### Dataset content ###

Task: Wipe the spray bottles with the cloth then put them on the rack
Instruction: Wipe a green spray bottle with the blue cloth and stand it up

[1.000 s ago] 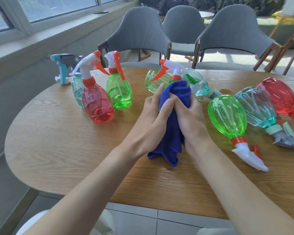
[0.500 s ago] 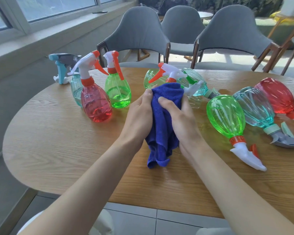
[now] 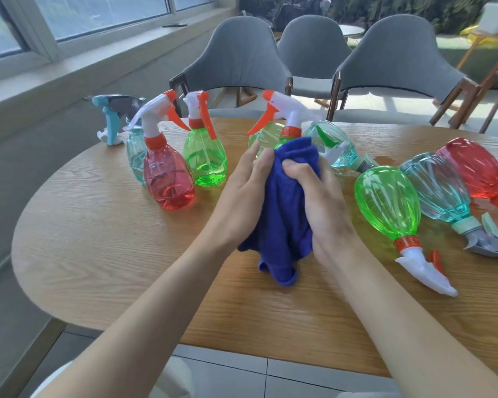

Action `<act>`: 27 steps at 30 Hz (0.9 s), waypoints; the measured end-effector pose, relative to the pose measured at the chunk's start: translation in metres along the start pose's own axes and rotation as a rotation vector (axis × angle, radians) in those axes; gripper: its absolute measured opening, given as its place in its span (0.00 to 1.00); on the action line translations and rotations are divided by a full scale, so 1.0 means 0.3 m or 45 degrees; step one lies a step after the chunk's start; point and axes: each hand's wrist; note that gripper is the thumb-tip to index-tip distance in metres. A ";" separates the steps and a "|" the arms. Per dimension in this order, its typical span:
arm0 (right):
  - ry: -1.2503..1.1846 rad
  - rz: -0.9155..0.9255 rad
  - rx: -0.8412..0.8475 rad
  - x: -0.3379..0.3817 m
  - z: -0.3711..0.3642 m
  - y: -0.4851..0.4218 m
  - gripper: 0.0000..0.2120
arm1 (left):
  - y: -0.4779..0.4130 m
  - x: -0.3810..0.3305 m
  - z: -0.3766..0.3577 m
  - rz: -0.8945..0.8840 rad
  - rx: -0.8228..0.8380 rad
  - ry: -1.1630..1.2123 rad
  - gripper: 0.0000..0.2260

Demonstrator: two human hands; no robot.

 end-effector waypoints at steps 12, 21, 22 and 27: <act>-0.013 -0.011 -0.193 0.020 0.026 -0.024 0.11 | 0.028 0.028 -0.031 0.025 0.180 -0.180 0.19; 0.025 -0.016 -0.122 -0.005 -0.014 0.009 0.07 | -0.003 0.023 -0.012 0.045 -0.005 0.050 0.18; 0.028 -0.018 -0.166 0.001 -0.011 0.004 0.05 | 0.003 0.027 -0.019 0.043 0.031 0.027 0.17; 0.020 -0.016 -0.207 0.027 0.023 -0.015 0.06 | 0.011 0.042 -0.022 0.025 0.206 0.040 0.20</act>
Point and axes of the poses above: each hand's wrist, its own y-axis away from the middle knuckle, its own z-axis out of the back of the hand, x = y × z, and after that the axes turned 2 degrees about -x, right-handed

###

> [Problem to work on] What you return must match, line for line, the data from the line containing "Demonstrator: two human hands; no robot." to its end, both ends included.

> [Result of this task]
Demonstrator: two human hands; no robot.

 end-effector waypoints at steps 12, 21, 22 and 27: <act>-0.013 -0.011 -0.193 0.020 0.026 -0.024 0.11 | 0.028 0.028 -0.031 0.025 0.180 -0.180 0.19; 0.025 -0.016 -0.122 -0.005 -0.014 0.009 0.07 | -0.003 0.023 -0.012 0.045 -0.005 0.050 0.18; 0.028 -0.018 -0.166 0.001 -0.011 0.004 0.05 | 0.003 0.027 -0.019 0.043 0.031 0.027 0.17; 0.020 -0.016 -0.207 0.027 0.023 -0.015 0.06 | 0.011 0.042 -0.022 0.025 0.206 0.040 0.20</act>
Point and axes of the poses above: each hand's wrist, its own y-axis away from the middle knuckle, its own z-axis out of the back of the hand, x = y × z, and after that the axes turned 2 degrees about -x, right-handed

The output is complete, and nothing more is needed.